Sechs Jungs aus dem mexikanischen Sündenpfuhl Tijuana machen Musik. Sicher verfügt die Grenzstadt über zahlreiche sehenswerte Ecken, dennoch überwiegt ihr Ruf als Anlaufstelle für lockere Regeln wie man sie sich jenseits der Grenze in den Vereinigten Staaten oftmals wünscht. Los Kung-Fu Monkeys sind der beste Beweis dafür, dass sich diese Freiheiten durchaus auf die Musik auswirken können, und zwar im positiven Sinne. Als wäre das Produzieren erstklassiger Ska-Punk-Songs eine Leichtigkeit, eröffnen die Mexikaner ihr selbstbetiteltes Album mit „Una Y Orta Vez“ (ja, es wird bis auf wenige Ausnahmen auf Spanisch gesungen). Ein zünftiges Tempo, feine Melodien, gezielte Bläsereinsätze, ein absolut eingängiger Refrain – es scheint so einfach, gute Laune zu verbreiten. Dementsprechend groß ist die Freude auf die folgenden 14 Songs, die leider nicht durch die Bank weg erfüllt wird. Auch wenn das Sextett mit einer für Ska-Punk-Verhältnisse fast außergewöhnlichen Energie zu Werke geht, und sich reichlich Mühe gibt, die Vorzüge von Rancid und den Mad Caddies zu einem gleichermaßen furiosen wie partytauglichen Gemisch zu kombinieren, schaffen es die Kampfsport-Affen nicht, von Anfang bis Ende einen Spitzenlangspieler vorzulegen. Dafür mangelt es der halben Stunde Musik merklich an dem Ohrwurm-Potential des bereits erwähnten Openers.

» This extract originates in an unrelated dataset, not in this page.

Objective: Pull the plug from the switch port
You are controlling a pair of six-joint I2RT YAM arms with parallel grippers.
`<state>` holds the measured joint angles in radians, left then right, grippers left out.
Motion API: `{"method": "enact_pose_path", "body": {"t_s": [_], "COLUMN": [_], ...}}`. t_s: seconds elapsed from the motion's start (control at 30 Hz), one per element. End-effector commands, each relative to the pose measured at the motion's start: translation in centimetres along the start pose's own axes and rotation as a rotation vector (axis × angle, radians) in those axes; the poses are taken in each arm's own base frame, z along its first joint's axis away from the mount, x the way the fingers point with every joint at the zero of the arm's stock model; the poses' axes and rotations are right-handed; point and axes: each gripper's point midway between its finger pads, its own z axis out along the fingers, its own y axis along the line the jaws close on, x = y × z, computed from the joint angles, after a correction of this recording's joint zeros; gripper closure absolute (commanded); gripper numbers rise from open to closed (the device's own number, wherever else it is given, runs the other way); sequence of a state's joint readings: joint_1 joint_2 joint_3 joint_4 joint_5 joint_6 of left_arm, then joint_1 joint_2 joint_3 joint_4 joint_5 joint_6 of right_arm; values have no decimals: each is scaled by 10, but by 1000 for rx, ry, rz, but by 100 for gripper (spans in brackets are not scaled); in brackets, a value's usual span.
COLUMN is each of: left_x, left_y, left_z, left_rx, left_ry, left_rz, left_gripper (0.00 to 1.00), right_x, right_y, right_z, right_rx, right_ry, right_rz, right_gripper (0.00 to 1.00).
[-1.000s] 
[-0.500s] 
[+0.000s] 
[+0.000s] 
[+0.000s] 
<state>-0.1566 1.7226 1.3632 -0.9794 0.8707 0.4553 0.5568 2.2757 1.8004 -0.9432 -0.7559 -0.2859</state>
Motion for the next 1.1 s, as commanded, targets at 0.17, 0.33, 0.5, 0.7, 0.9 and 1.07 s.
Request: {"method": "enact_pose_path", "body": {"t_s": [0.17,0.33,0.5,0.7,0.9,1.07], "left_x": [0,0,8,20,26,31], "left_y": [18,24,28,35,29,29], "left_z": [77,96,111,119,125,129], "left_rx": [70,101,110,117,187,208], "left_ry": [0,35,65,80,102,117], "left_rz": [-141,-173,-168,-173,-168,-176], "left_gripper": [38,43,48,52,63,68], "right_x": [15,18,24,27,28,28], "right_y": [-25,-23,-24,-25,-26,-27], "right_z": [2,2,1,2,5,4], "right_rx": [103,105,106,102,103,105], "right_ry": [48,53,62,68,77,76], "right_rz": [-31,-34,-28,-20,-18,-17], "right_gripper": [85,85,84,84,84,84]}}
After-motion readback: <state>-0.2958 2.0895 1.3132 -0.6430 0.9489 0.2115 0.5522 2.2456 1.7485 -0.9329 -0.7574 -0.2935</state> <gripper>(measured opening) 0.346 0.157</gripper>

Dennoch darf aus dieser Kritik nicht resultieren, dass der Daumen konsequent nach unten zeigt, denn eine solche Wertung ist in keinster Weise gerechtfertigt. Tatsächlich schwankt dieser zwischen einer aufgerichteten Position und dem Mittelmaß. Schön, dass Los Kung-Fu Monkeys das Tempo größtenteils hoch halten und nicht hemmungslos bei den Vorreitern des Genres abkupfern. Schön, dass die Lateinamerikaner über ein leidenschaftliches und frisches Songwriting verfügen und keine Scheu davor haben, sich nebenbei von einer Hammond-Orgel unterstützen zu lassen. Nichtsdestotrotz stellt es sich seit dem Ska-Punk-Hype vor einigen Jahren immer noch als äußerst schwierig dar, ein herausragendes Album zu kreieren, das sich binnen kurzer Zeit etablieren kann. Aktuelle und prominente Opfer sind beispielsweise besagte Mad Caddies, die mit ihren letzten Longplayer „Keep It Going“ keine reife Leistung vollbracht haben, oder die Voodoo Glow Skulls, die mit ihren letzen Ergüssen wirklich niemanden mehr begeistern konnten.

Es wird wohl noch einige Zeit in Anspruch nehmen, ehe der Ska-Punk in den Ohren der breiten Masse erneut eine Rolle spielt. Und mit den Kung-Fu Monkeys bekommt man zumindest das Gefühl, dass ein Revival dieses Genres keine reine Träumerei bleibt.